The Tide rolls over the Pac-12 and West Coast football

‘We want ‘Bama,’ is a preferred and frequently used chant by fans of top-rated college football teams each season. Washington was no exception this year, nor was Southern California.

Both teams took on the top-ranked and undefeated Crimson Tide this season with high expectations and dreams of an upset win. The teams were subsequently worn down by the nation’s best defense, like the ocean withering away at shoreline cliffs.

For Pac-12 football fans or citizens of the West Coast, this was a fair warning. Washington was the best team West Coast football had to offer this season. They cut through the Pac-12 conference with little resistance and looked like they were a clear cut above everyone else.

The Huskies had a defense heralded as one of the best in the country. Sophomore quarterback Jake Browning was an outside contender for the Heisman Trophy and junior wide receiver John Ross became a highlight machine.

This Washington team had buzz around it that has been absent since Oregon’s run to two national championships in five years. Come New Year’s Eve, Alabama made it perfectly clear who the alpha was in the Peach Bowl.

The extraordinary UW team that dazzled the conference all season became yet another notch in the Tide’s belt and became the latest Pac-12 team that could not get it done on the biggest stage against a powerful SEC team.

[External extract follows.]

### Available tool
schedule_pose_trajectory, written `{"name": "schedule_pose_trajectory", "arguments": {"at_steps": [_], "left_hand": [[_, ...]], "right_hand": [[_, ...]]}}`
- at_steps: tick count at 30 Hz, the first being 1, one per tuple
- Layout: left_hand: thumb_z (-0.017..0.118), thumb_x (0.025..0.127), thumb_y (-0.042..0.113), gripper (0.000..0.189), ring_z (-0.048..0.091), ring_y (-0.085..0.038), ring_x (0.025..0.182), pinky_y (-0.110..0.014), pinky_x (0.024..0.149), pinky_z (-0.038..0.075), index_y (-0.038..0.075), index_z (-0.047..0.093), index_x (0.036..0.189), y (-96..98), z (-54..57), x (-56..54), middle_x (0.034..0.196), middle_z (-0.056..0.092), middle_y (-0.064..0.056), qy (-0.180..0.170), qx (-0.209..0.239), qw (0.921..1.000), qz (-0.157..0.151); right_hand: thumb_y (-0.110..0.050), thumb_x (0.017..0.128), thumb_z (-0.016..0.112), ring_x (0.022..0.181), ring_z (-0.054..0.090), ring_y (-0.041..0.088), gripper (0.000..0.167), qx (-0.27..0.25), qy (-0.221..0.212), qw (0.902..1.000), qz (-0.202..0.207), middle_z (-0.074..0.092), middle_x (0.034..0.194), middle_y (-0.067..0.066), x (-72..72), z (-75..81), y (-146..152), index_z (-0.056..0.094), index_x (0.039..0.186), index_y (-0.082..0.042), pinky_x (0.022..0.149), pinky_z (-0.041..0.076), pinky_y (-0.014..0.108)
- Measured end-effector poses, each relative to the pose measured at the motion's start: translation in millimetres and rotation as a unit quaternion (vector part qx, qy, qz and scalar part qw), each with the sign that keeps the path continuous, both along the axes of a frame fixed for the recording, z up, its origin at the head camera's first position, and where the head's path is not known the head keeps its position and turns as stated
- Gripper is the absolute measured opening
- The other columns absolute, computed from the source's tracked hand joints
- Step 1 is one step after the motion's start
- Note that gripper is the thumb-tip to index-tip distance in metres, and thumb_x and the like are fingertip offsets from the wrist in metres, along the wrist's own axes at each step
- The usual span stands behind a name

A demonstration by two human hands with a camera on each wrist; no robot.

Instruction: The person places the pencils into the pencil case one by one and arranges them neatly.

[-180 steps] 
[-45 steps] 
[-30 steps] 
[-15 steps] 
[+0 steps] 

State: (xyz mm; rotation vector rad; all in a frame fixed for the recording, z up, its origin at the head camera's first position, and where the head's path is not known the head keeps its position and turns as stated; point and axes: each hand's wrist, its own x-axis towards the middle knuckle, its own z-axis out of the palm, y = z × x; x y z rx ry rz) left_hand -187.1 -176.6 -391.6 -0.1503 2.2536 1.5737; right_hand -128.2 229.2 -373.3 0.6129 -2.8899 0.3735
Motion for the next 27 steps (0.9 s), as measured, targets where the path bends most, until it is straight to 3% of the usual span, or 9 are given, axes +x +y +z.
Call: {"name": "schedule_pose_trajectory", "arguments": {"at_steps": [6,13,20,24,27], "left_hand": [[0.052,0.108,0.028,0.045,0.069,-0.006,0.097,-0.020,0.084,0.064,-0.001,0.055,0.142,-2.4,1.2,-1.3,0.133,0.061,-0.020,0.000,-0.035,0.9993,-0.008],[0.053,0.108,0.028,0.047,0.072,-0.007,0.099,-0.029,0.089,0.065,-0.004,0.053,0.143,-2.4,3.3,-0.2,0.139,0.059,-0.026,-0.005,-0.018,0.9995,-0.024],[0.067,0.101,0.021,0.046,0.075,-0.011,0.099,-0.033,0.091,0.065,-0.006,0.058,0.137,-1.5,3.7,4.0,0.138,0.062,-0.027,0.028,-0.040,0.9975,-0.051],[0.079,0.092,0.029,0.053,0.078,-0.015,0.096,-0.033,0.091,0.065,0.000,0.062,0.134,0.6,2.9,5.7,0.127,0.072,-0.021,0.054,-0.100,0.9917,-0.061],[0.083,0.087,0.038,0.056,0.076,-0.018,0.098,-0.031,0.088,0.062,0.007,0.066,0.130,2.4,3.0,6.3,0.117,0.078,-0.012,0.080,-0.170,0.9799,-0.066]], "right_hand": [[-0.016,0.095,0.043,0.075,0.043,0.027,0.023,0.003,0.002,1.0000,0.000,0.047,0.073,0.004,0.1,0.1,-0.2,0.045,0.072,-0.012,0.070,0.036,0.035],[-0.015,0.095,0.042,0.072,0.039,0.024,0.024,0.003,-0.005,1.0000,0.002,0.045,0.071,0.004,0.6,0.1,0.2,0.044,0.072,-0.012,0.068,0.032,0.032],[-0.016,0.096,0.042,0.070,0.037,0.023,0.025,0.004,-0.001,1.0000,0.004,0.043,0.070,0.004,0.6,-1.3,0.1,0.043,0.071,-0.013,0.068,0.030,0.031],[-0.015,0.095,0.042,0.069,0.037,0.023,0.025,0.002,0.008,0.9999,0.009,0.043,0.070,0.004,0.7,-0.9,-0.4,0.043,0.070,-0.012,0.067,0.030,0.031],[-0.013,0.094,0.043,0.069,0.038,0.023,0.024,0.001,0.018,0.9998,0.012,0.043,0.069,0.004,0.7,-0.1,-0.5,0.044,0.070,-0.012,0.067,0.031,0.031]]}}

The most recent drubbing of a Pac-12 team on a national stage reinforces that the West Coast, outside of USC, lacks the firepower to stand up to teams from the Midwest and Southeast.

The Huskies had an amazing season. They put up 70 points on the Ducks to end a 12-game losing streak to their rivals, averaged over 40 points per game and put an end to the Oregon-Stanford reign of terror in the Pac-12.

Down the road, both the Huskies and Trojans may put together a championship season. Alabama’s drubbing of both schools, however, dramatizes that the conference has much work left to do in order to close the gap between itself and teams like the Crimson Tide and Clemson.

Boise State’s bowl game flop only furthers the point.

The Broncos entered the Cactus Bowl sporting a 10-2 record against a 6-6 Baylor team. The Bears saw their season crumble as allegations over the university’s handling of alleged sexual assaults ramped up midseason. The Bears had lost six-straight, the Broncos upended WSU earlier in the season and pundits predicted an easy win for BSU. Yet the Bears routed the Broncos 31-12 and led for the entire game.

Like WSU’s upset defeat at the hands of a maligned Minnesota team, the west coast faltered against mediocre teams from the other side of the country.

Washington was not expected to knock off the Tide, but it was the best the West had to offer and the team looked helpless on offense in the team’s 24-7 loss. The Broncos did not win the Mountain West Conference title game, but were ranked for almost the entire season and were pounded by a Bears squad that had no business playing in a bowl game.

For Pac-12 and West Coast fans bellyaching about a lack of ‘deserved respect’ or an East Coast bias playing into the minds of voters and national perceptions, these statements have proven to be warranted. Simply put, right now, the West just doesn’t stack up with the East.

The point is, if you live west of the Rockies, you don’t want ‘Bama.